Sharad Mittal, Director and CEO, Motilal Oswal Real Estate
Over the last six months, residential real estate has witnessed a strong recovery wherein almost all top cities are clocking record sales as compared to previous years. Customers and investors who had stayed away from residential real estate over the last four to five years are returning to the sector.
While some part of this recovery may be attributed to pent-up demand, developer discounts and temporary stamp duty waivers, a large part of it is on the back of fundamental factors such as multi-decadal low interest rates, bottomed-out pricing creating a room for price rise in future and a general increase in need for owning a home in light of Covid.

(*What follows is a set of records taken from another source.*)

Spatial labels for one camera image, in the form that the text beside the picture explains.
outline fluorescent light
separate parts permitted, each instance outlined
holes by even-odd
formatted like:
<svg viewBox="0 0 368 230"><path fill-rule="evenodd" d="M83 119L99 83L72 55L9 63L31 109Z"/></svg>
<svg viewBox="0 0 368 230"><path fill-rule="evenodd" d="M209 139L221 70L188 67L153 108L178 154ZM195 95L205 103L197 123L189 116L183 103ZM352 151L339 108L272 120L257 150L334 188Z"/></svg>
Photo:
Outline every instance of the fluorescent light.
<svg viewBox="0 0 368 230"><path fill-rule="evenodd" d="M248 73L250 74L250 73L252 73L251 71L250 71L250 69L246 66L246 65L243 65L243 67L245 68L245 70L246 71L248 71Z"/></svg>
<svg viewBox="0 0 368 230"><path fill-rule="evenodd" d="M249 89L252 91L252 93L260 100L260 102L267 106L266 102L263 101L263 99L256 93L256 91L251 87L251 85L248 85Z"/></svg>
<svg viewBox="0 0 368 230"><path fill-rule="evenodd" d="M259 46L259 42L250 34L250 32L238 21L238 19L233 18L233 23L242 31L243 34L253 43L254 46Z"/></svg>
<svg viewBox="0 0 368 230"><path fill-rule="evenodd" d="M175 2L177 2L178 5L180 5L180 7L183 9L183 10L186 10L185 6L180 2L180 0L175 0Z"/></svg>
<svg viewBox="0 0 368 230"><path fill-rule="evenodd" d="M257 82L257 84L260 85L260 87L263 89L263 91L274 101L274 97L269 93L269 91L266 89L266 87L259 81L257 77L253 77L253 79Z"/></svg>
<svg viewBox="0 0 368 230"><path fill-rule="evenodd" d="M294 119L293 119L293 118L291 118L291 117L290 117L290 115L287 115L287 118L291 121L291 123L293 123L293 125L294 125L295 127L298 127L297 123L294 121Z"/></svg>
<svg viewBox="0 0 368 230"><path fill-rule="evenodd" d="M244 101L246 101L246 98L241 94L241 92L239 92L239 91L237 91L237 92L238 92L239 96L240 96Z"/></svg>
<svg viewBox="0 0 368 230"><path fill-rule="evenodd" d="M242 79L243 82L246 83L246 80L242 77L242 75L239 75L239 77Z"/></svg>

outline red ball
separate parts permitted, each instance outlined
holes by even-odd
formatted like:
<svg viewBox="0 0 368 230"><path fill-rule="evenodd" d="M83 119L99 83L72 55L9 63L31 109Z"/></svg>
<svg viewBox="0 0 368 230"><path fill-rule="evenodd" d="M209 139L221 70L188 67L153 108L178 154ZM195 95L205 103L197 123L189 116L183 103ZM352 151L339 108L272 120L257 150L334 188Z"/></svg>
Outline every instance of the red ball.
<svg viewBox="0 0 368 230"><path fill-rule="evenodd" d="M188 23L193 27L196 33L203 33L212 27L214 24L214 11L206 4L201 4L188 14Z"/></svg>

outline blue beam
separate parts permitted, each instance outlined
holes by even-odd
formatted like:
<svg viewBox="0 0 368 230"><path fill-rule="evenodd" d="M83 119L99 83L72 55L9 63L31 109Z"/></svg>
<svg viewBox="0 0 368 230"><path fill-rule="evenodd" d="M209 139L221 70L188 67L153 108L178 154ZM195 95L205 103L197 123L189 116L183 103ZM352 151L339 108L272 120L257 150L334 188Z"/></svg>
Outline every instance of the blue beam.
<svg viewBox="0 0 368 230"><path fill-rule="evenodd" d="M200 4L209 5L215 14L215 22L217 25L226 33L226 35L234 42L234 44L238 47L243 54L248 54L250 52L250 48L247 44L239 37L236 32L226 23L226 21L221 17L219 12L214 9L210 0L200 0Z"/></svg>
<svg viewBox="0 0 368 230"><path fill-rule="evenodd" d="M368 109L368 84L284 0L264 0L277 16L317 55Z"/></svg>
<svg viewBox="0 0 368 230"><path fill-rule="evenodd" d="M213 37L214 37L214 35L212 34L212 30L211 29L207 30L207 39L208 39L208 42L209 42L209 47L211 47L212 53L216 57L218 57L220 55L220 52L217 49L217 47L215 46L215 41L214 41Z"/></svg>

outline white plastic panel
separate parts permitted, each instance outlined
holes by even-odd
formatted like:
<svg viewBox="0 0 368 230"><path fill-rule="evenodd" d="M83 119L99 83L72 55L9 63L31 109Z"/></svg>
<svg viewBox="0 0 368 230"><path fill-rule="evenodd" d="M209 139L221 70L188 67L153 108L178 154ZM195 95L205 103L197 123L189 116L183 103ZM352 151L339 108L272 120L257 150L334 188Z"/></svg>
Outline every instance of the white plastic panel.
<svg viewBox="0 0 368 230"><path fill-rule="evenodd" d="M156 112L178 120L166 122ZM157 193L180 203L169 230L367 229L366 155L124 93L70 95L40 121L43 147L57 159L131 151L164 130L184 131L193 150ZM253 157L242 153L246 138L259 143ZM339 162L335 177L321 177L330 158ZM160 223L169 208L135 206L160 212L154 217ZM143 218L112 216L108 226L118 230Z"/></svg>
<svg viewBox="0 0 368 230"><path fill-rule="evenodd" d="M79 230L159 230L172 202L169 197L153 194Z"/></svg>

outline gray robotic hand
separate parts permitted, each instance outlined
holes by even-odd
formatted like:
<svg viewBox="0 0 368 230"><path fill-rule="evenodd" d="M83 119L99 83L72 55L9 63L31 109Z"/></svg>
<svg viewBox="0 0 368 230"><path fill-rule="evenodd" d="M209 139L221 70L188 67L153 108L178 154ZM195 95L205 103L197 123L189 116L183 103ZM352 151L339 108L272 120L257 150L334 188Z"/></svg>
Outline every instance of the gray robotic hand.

Return of this lost demand is imperative to the revival of residential real estate, which has been going through several challenges over the last four to five years due to a spate of regulatory reforms and funding crisis. The upcoming budget should focus on the revival of demand for real estate.
A key measure that can be introduced to boost end-user demand would be to increase eligibility limits on home values for affordable housing benefits from the current Rs 4.5 million to Rs 6 million. The move would expand the benefits of the affordable housing scheme to more homes.
Till 2017, the entire loss from deemed let out properties (second homes and thereafter) could be adjusted with income from all sources. That adjustment incentivised many people to invest in real estate for better tax planning. Restricting this limit to Rs 0.2 million in the 2017 budget created a drop in investor demand. Removing this limit in the upcoming budget would go a long way in bringing back lost investor demand.